- [Exercise] Scan the lines below for the word "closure". Copy each line you find it in.

--- Dataset content ---

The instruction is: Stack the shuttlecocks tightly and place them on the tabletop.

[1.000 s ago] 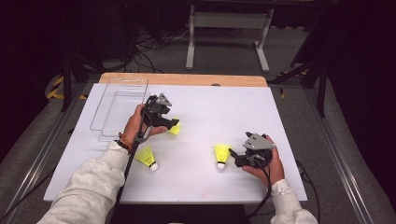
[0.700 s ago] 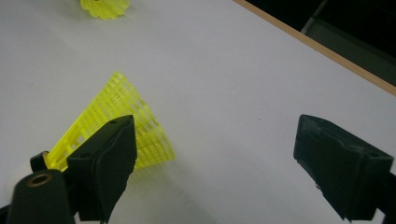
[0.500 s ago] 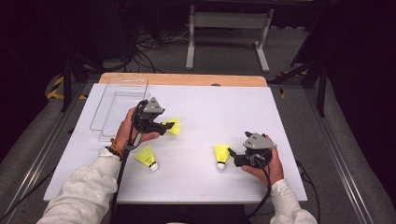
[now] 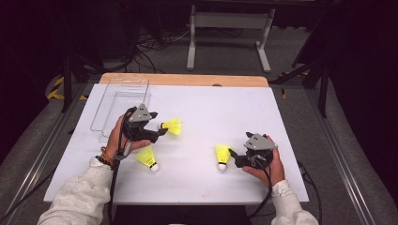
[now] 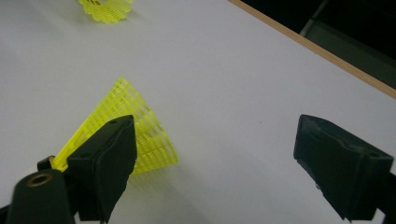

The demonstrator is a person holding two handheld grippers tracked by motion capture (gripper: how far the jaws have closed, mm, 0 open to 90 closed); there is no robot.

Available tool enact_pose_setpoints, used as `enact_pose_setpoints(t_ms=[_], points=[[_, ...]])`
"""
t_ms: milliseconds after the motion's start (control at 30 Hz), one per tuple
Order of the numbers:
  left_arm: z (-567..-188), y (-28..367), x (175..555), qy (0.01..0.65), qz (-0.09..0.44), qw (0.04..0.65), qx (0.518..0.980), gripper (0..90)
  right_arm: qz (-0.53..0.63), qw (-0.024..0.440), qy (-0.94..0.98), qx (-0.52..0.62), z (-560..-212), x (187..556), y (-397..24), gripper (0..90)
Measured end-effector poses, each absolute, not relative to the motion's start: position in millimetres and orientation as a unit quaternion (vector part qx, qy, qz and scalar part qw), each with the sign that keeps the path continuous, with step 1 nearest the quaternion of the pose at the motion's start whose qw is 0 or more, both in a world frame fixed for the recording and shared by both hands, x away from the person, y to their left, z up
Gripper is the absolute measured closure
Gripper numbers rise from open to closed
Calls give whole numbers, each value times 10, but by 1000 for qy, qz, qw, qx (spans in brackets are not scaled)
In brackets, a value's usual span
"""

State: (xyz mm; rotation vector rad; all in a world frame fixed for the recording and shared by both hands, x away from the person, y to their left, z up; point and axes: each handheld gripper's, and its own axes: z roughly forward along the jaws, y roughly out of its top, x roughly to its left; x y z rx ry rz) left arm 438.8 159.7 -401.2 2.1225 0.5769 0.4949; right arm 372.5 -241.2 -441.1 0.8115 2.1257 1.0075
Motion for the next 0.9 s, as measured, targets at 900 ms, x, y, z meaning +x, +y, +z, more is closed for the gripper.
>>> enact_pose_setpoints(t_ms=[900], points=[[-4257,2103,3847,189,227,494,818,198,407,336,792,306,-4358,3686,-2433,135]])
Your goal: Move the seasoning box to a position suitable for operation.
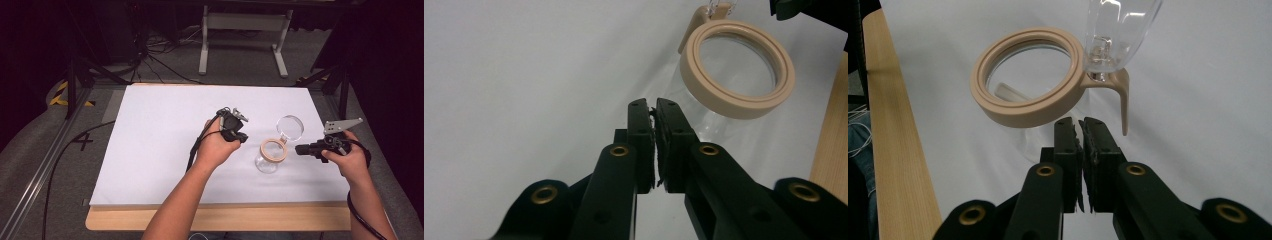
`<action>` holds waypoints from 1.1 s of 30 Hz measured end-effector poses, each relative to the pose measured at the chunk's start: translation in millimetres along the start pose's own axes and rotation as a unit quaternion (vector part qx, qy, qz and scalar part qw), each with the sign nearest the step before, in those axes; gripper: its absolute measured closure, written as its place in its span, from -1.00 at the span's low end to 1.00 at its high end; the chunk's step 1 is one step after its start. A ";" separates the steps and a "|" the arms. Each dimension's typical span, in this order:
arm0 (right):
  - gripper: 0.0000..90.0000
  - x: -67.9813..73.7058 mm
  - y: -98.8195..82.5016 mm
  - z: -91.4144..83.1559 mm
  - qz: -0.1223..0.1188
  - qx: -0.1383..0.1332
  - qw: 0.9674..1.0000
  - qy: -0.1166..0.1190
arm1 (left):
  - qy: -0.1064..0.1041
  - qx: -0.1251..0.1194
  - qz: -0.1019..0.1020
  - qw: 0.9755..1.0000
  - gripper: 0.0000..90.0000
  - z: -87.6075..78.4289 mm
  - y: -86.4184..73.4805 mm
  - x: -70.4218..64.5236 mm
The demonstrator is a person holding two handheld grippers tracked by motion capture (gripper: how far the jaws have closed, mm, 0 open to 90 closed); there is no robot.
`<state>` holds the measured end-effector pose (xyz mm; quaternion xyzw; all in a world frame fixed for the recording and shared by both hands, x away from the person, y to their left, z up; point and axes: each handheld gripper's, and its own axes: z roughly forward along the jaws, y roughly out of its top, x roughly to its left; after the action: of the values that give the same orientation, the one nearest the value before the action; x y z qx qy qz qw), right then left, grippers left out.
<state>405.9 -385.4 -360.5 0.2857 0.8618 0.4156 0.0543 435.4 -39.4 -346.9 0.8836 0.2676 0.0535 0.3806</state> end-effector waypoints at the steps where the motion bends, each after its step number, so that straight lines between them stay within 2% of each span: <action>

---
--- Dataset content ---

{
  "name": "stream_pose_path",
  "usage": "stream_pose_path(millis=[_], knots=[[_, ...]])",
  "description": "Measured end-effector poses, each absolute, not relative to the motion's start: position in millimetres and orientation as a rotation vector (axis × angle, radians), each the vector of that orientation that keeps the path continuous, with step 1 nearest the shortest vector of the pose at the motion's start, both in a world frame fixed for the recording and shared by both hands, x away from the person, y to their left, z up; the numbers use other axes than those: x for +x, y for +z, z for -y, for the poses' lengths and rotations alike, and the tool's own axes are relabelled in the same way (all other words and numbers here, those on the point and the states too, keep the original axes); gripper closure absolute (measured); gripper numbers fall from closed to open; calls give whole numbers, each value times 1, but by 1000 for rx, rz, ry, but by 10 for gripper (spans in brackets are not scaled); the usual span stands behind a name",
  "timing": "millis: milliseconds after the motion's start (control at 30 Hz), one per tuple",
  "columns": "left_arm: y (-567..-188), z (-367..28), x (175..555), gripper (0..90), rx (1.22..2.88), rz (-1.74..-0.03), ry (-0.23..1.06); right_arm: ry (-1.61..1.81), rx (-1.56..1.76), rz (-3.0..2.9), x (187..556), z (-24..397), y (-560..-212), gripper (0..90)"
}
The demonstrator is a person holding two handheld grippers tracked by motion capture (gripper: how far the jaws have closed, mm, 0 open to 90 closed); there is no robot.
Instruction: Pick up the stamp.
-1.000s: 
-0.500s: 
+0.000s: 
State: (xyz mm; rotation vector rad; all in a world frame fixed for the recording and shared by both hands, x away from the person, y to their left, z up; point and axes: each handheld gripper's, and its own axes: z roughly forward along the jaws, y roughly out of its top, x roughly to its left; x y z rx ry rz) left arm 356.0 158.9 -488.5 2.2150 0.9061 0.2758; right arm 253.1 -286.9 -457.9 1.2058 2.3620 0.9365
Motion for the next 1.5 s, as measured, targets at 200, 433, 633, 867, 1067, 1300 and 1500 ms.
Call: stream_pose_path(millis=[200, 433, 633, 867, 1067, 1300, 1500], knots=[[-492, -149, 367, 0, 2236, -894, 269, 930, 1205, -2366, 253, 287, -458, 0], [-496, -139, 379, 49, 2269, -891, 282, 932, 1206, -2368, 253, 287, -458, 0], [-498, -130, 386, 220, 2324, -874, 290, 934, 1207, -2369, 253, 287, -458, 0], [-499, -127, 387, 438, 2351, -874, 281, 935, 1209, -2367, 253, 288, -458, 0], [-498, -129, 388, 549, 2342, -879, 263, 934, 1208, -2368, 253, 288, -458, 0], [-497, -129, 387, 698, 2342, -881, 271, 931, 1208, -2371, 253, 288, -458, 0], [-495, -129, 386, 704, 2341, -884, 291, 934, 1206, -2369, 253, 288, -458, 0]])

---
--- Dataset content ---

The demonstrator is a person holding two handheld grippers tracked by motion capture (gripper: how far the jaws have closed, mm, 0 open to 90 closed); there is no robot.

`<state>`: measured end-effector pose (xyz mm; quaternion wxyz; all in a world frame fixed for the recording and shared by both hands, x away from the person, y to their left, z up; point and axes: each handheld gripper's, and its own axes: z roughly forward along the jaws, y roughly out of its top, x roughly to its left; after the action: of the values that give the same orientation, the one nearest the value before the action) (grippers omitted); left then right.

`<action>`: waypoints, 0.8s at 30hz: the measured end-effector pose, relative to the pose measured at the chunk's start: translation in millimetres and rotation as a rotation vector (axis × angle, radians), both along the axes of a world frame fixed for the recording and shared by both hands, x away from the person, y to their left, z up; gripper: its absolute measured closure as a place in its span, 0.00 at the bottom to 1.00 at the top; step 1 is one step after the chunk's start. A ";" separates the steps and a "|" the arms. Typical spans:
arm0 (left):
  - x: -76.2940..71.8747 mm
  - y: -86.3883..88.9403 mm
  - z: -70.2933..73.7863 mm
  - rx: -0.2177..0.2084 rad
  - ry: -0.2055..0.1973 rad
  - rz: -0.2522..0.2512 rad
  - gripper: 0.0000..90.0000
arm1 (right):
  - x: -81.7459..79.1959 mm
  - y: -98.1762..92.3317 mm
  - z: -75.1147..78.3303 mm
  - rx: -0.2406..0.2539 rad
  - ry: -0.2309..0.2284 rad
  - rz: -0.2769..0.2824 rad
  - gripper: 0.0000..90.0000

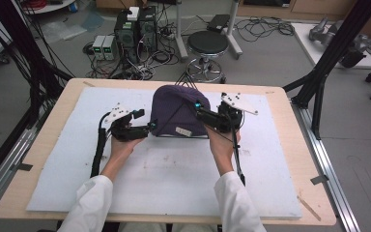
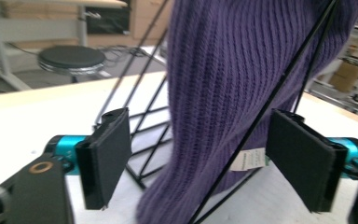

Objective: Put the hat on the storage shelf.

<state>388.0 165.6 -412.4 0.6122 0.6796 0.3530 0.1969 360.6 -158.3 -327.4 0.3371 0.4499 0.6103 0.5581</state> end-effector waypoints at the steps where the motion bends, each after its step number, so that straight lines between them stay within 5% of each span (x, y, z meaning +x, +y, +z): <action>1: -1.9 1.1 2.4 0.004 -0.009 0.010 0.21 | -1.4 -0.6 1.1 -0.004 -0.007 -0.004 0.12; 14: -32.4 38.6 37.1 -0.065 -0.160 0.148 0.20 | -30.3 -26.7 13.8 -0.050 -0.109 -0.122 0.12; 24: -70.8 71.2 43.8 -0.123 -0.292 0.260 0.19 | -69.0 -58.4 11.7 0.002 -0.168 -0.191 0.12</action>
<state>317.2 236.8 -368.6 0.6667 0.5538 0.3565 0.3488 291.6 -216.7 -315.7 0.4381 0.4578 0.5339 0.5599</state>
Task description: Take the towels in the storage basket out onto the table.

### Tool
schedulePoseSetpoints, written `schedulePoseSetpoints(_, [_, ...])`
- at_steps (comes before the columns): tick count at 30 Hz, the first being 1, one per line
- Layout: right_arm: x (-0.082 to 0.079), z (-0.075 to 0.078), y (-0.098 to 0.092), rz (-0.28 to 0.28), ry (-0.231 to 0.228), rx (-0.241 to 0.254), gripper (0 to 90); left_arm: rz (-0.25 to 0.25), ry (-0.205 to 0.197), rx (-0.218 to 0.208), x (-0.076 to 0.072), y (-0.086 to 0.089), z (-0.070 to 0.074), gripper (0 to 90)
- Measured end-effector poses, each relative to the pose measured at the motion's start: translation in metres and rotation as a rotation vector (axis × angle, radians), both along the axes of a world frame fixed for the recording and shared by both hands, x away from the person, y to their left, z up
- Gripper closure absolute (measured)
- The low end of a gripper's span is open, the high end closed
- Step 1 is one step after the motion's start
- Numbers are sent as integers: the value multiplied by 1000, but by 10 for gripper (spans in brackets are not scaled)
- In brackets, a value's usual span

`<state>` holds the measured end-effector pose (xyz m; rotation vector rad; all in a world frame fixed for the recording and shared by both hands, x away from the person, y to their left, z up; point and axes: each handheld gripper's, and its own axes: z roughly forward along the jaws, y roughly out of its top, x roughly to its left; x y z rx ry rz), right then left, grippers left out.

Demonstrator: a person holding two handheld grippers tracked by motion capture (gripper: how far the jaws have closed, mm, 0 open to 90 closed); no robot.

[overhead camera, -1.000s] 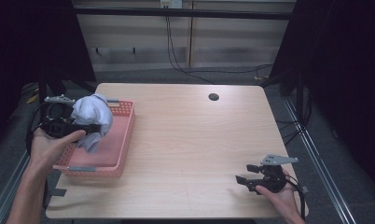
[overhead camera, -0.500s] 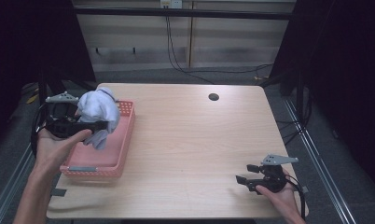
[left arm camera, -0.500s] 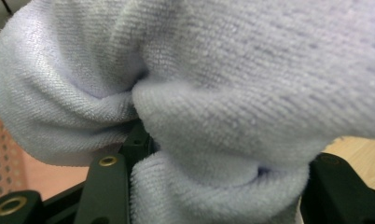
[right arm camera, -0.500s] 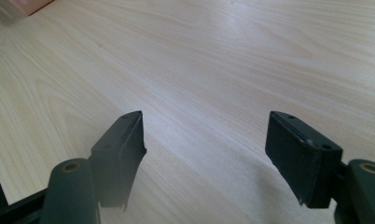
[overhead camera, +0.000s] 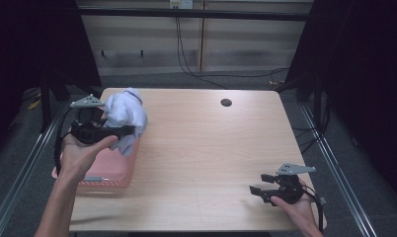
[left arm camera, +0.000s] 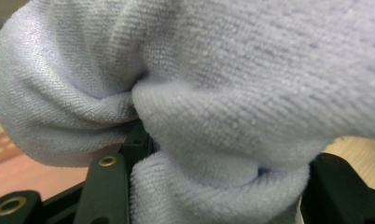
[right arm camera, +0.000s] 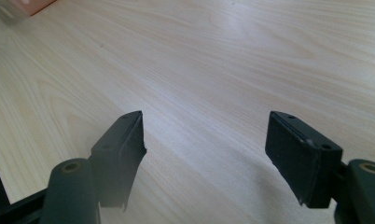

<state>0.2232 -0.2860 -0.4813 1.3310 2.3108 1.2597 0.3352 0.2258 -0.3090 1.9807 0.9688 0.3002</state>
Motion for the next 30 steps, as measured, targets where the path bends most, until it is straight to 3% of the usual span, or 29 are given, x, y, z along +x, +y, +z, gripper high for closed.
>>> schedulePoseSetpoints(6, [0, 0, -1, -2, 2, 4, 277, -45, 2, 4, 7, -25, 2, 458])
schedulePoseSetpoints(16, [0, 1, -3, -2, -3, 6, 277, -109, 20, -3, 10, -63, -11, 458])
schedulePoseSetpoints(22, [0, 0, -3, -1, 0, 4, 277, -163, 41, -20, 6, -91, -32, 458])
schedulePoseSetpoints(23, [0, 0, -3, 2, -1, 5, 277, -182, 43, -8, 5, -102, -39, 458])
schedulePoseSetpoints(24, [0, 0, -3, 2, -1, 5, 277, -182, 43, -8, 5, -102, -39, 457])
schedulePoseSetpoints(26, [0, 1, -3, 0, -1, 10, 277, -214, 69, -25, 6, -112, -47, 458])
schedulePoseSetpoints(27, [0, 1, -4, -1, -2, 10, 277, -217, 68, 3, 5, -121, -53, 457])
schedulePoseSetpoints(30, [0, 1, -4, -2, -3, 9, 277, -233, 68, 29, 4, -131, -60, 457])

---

- [Result of the exercise]
Gripper is the absolute measured closure
`<action>` holds waypoints from 1.1 s of 30 Hz measured end-effector poses, each relative to the pose measured at the chunk's start: translation in millimetres along the start pose's own axes and rotation as a unit quaternion (vector part qx, qy, qz and scalar part qw), each with the sign nearest the step before, in those axes; gripper: its absolute measured closure, written as its place in its span, from -1.00 at the span's low end to 1.00 at its high end; the chunk's step 1 is one step after its start. A ";" separates the steps and a "|" the arms. Each dimension's typical span, in this order:
  "description": "Measured end-effector poses, each absolute, not relative to the motion's start: position in millimetres and orientation as a rotation vector (axis × angle, radians), each the vector of that orientation that keeps the path continuous, with step 1 nearest the shortest vector of the pose at the motion's start, both in a world frame fixed for the recording and shared by both hands, x away from the person, y to their left, z up; the numbers use other axes than those: x for +x, y for +z, z for -y, for the poses' lengths and rotations alike, and the tool's own axes are relabelled in the same way (all other words and numbers here, those on the point and the states too, keep the original axes); gripper closure absolute (measured); gripper numbers fall from closed to open; calls give whole numbers, each value times 1, but by 1000 for rx, rz, ry, but by 10 for gripper (spans in brackets are not scaled); the usual span stands behind a name",
`<action>`: waypoints, 0.8s at 30hz: the measured end-effector pose, relative to the pose measured at the chunk's start: translation in millimetres and rotation as a rotation vector (axis × angle, radians), both along the axes of a world frame fixed for the recording and shared by both hands, x away from the person, y to their left, z up; gripper: its absolute measured closure as a place in its span, 0.00 at the bottom to 1.00 at the top; step 1 is one step after the chunk's start. A ";" separates the steps and a "|" the arms. Typical spans:
- Gripper closure absolute (measured)

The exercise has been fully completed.